Une taupe, dans un jardin,
Faisait un ravage effroyable.
Le maître dit : « Quoi donc ! j’y perdrais mon latin !
« Plus de légumes sur ma table !
« Rien au marché! vraiment je veux détruire enfin
« Des taupes la race exécrable.
« Vite une bêche ! » Il va se mettre au guet,
L’œil fixe, sans bouger: il aperçoit la terre
Qui remue, et voici la taupe qui parait.
À la saisir sa main est alerte et légère.
« Voudrais-tu m’étouffer ? pourquoi cette colère ?
S’écria notre taupe ; « homme, sois généreux ;
« Sais-je ce que je fais ? De son char radieux
« Phœbus verse en vain la lumière ;
« Je n’y vois goutte ; hélas ! je suis sans yeux. »

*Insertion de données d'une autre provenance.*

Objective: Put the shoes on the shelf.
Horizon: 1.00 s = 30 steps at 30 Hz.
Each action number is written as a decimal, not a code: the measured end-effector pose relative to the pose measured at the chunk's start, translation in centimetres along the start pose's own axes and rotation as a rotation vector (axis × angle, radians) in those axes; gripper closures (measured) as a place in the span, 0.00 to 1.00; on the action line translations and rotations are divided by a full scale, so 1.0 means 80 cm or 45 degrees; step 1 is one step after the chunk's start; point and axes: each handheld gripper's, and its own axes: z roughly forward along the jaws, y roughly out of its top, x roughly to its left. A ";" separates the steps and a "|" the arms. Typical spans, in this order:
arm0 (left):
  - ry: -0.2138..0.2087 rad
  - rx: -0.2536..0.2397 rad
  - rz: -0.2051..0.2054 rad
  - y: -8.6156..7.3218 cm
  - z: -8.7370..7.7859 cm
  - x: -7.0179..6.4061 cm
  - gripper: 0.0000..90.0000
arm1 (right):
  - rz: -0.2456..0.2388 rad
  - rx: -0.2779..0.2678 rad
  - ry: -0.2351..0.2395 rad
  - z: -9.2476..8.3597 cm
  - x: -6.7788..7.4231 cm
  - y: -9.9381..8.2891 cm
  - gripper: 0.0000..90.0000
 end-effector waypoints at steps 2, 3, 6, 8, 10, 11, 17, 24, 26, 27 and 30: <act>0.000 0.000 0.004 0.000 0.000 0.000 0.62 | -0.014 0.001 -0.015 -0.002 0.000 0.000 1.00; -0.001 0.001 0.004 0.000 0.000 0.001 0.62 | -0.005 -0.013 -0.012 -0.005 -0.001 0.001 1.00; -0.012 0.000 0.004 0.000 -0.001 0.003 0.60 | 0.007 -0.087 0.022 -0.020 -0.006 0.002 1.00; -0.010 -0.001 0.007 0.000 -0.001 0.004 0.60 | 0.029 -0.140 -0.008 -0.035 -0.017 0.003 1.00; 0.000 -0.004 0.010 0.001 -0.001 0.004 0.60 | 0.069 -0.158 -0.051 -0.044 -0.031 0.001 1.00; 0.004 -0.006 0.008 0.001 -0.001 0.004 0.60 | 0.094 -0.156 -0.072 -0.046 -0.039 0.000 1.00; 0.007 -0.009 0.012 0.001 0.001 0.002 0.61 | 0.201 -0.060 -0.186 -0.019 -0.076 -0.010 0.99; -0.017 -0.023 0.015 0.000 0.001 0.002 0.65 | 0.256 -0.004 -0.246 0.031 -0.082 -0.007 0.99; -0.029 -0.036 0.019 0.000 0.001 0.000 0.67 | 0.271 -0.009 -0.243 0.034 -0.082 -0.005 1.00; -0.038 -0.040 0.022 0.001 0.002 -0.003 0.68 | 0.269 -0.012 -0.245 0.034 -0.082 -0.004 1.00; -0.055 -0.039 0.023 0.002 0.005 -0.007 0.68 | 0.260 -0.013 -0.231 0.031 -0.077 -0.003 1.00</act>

— « En a-t-on besoin pour mal faire ?
« Reprit le jardinier ; lorsque l’on n’y voit pas,
« On reste dans son trou: Je tiens aux résultats ;
« Qu’importent les motifs ? Allons, tu périras. »
Il l’envoie aussitôt dans le royaume sombre.
Aux conseils de nos potentats,
Taupes d’une autre espèce ont fait des maux sans nombre :
Ce sont les fléaux des états ;
Et, sans désirer leur trépas,
Je voudrais qu’on les mît à l’ombre.